Windows File Comparing

I am attempting to right a small utility that checks one file against
an automated snapshot of itself in a different location to make sure
that they are the same. I have not had any luck doing this and thought
I would present this to the group to see if you can help me out.

So far when I execute my code everything that is not an actual file
("." and "..") shows as OK but, anything else shows as not equal.
I have tried this using several different things like File1.size ==
File2.size and also what you see in the code listed below. Neither
seem to give me a result showing that these files are equal.

If I were to look in windows explore at these 2 files and look at the
file sizes, they both look identical so I am not sure what it is that
*.size is looking at to show that they aren't the same size.
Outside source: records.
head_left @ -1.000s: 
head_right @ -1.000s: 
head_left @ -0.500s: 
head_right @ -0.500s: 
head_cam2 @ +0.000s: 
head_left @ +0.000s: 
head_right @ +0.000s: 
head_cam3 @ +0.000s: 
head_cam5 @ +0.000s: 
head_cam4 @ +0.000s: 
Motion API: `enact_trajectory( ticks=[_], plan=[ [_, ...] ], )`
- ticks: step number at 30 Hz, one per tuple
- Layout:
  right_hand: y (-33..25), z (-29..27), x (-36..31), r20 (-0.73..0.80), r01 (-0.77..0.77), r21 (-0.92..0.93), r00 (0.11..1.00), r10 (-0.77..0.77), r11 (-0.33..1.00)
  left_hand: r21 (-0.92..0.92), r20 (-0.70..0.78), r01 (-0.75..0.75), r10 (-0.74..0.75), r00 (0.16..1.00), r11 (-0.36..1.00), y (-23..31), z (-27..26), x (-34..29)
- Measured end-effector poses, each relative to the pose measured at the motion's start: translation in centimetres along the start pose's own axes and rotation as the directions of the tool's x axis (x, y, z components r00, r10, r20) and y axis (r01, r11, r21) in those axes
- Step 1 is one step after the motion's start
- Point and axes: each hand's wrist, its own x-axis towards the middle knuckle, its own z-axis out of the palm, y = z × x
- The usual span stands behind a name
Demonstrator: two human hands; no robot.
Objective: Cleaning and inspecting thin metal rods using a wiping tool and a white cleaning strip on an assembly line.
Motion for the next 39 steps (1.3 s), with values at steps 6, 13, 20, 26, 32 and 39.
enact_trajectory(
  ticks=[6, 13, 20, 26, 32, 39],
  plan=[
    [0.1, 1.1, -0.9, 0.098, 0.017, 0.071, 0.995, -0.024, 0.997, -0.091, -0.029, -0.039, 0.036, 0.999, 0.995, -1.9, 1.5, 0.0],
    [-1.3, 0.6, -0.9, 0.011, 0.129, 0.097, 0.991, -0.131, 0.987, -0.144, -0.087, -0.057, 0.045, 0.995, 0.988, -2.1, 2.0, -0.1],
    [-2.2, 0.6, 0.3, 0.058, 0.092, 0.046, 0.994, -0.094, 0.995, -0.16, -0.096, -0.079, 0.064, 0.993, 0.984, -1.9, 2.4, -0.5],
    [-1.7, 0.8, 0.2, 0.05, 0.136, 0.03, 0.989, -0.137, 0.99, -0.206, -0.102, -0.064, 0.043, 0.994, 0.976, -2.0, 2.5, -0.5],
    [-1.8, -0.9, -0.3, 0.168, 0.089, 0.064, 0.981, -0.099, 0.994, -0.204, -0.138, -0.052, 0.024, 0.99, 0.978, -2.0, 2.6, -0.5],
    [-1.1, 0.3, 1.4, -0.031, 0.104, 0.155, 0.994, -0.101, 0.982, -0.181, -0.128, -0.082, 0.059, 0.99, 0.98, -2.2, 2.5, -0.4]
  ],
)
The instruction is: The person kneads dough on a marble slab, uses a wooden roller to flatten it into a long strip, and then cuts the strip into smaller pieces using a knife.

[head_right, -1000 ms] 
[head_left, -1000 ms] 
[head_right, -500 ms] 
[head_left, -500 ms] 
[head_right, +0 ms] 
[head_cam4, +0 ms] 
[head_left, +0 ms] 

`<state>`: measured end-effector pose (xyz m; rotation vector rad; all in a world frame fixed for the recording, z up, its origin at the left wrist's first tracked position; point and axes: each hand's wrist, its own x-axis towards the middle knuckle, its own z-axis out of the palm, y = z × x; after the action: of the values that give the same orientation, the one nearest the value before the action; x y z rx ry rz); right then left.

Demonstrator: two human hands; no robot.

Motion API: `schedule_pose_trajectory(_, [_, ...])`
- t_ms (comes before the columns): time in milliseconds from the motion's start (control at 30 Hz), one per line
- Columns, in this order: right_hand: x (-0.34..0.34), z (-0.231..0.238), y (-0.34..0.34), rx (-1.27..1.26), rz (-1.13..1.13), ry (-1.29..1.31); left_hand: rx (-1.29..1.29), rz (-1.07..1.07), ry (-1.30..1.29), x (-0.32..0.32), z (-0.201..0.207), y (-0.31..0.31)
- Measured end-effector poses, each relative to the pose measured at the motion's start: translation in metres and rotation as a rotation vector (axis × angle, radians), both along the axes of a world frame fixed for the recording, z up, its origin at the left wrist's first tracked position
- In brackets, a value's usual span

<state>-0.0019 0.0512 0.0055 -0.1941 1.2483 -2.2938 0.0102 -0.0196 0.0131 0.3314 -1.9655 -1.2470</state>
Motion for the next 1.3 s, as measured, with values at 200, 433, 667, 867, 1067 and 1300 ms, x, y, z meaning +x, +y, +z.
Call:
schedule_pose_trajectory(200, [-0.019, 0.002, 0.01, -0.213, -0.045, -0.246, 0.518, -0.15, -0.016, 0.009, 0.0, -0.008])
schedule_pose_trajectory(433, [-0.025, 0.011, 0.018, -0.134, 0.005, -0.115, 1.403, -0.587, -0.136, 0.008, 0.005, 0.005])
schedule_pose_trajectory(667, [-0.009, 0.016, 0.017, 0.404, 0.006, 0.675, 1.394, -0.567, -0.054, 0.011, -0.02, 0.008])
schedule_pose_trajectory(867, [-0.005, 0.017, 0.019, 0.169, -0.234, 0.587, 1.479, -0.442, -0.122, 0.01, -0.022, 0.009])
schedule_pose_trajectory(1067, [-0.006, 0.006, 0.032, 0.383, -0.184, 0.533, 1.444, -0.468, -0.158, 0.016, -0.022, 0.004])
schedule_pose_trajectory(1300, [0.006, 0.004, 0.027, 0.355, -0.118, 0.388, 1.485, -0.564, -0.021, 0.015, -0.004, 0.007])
Can anyone advise me on how I can better implement this? Also how I
can get rid of the "." files in the directory

My code so far is as below:

require 'fileutils'
require 'ftools'

y = Dir.entries("\\\\C:\\BNADataFile\\")
z = Dir.entries("\\\\F\\BNADataFile\\.snapshot\\hourly.0\\")

y.each do |y|
    z.each do |z|
        if(FileUtils.uptodate?(y,z))
            puts y + ": Snapshot Successful"
        else
            puts y + ": Not the same"
        end
    end
end

My results: (Not sure why ".." showed up so many times)

C:\Documents and Settings\lmcilwain\My Documents\scripts\work>ruby
check.rb
.: Not the same
.: Snapshot Successful
.: Snapshot Successful
.: Snapshot Successful
.: Snapshot Successful
.: Snapshot Successful
.: Snapshot Successful
.: Snapshot Successful
..: Snapshot Successful
backup: Not the same
Archived..cdb: Not the same
OPInc..cdb: Not the same
ArchivedAlt.cdb: Not the same
Alts.cdb: Not the same
event.log: Not the same

i suppose a lot of this depends on how heavy-weight you want this to be. something more reliable would be a SHA1 of the contents of the file-

require 'digest/sha1'

def content_hash(path)
   digest = Digest::SHA1.new
   File.open(path, 'rb') do |file|
     while buffer = file.read(1048576) do
       digest << buffer
     end
   end
   return digest.hexdigest
end

it also depends on what exactly you want to be doing with it- this will create a signature for the file contents that you can use to compare against another. if all you care about is checking whether a file has changed or not, and the files are located on an NTFS partition and you really don't like the .folder, you could use alternate data streams (ADS):

def write_signature(path, signature)
   open(path + ":signature_stream", "w") {|f| f.write(signature}
end

this will effectively hide the signature. you could potentially duplicate the contents into a stream, but that would not be an effective use- if the duplication is for versioning or backups, loss of the file will also result in loss of the stream and, thus, the backup. if you are running this as a service, you could just use a simple db to contain the path + signature and use that as your check.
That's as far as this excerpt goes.